### Assigned task
Without any of its pictures, the listing below should be output exactly.

---

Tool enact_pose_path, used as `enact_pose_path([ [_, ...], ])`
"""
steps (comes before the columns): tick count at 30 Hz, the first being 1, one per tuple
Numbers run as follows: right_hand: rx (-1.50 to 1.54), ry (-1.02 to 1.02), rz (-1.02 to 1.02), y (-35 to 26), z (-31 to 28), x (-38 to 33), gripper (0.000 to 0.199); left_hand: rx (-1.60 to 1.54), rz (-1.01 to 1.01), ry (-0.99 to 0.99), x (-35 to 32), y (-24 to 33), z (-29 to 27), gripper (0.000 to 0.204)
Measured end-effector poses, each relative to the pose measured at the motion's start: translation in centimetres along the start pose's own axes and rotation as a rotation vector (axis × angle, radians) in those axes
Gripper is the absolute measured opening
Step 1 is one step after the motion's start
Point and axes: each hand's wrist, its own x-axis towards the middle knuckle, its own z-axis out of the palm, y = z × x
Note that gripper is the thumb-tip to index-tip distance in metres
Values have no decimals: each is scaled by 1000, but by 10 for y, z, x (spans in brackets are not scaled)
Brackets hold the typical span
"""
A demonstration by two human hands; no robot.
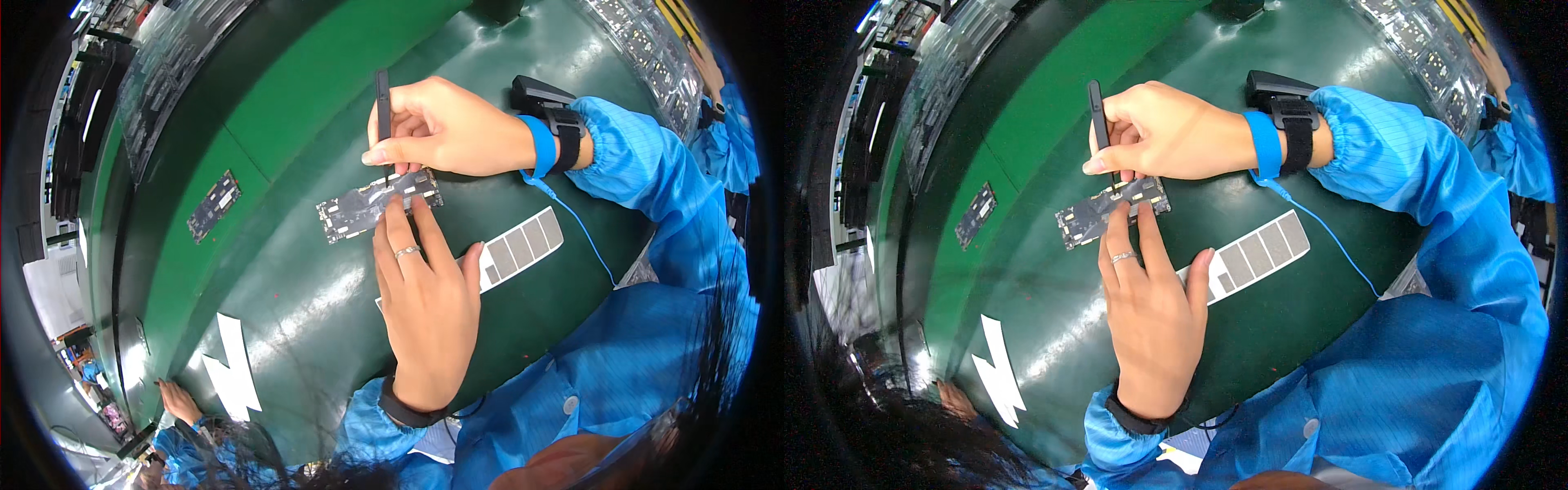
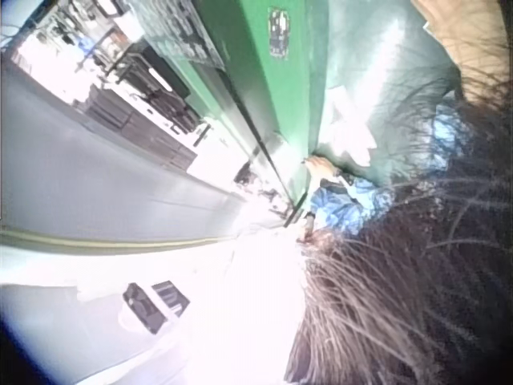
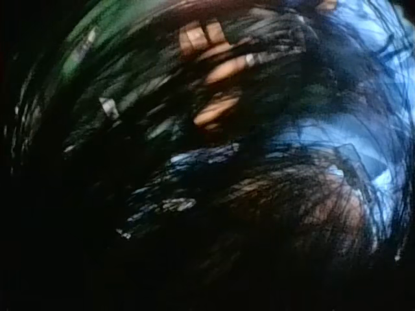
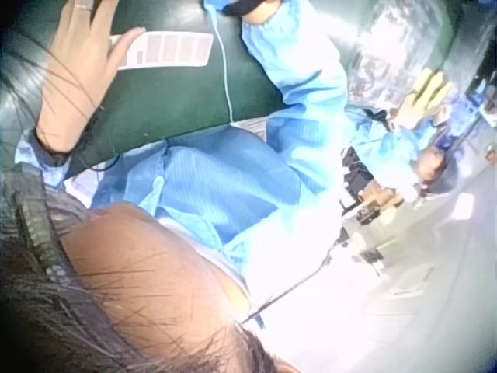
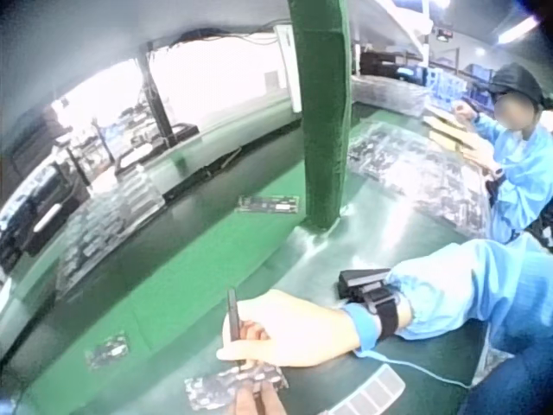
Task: The recorder uses tweezers to precisely peel small white labels from a sheet and apply them to specific spots on electronic circuit boards on an assembly line.
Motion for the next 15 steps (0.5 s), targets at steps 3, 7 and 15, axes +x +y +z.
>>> enact_pose_path([
  [3, 7, 38, -42, -4, 2, 0, 25, 27, -1, 0, 2, 1, 0, 70],
  [7, -22, 68, -56, -2, 3, 1, 25, 27, -8, -21, 3, 0, -1, 71],
  [15, -111, 67, -42, -5, -2, -4, 27, 22, -6, -14, 3, 2, 7, 72],
])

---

### Reply
Tool enact_pose_path, used as `enact_pose_path([ [_, ...], ])`
"""
steps (comes before the columns): tick count at 30 Hz, the first being 1, one per tuple
Numbers run as follows: right_hand: rx (-1.50 to 1.54), ry (-1.02 to 1.02), rz (-1.02 to 1.02), y (-35 to 26), z (-31 to 28), x (-38 to 33), gripper (0.000 to 0.199); left_hand: rx (-1.60 to 1.54), rz (-1.01 to 1.01), ry (-0.99 to 0.99), x (-35 to 32), y (-24 to 33), z (-29 to 27), gripper (0.000 to 0.204)
Measured end-effector poses, each relative to the pose measured at the motion's start: translation in centimetres along the start pose's own axes and rotation as a rotation vector (axis × angle, radians) in those axes
Gripper is the absolute measured opening
Step 1 is one step after the motion's start
Point and axes: each hand's wrist, its own x-axis towards the middle knuckle, its own z-axis out of the palm, y = z × x
Note that gripper is the thumb-tip to index-tip distance in metres
Values have no decimals: each is scaled by 1000, but by 10 for y, z, x (spans in brackets are not scaled)
Brackets hold the typical span
"""
A demonstration by two human hands; no robot.
Task: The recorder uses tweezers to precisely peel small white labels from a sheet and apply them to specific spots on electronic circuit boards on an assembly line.
Motion for the next 15 steps (0.5 s), targets at steps 3, 7 and 15, axes +x +y +z.
>>> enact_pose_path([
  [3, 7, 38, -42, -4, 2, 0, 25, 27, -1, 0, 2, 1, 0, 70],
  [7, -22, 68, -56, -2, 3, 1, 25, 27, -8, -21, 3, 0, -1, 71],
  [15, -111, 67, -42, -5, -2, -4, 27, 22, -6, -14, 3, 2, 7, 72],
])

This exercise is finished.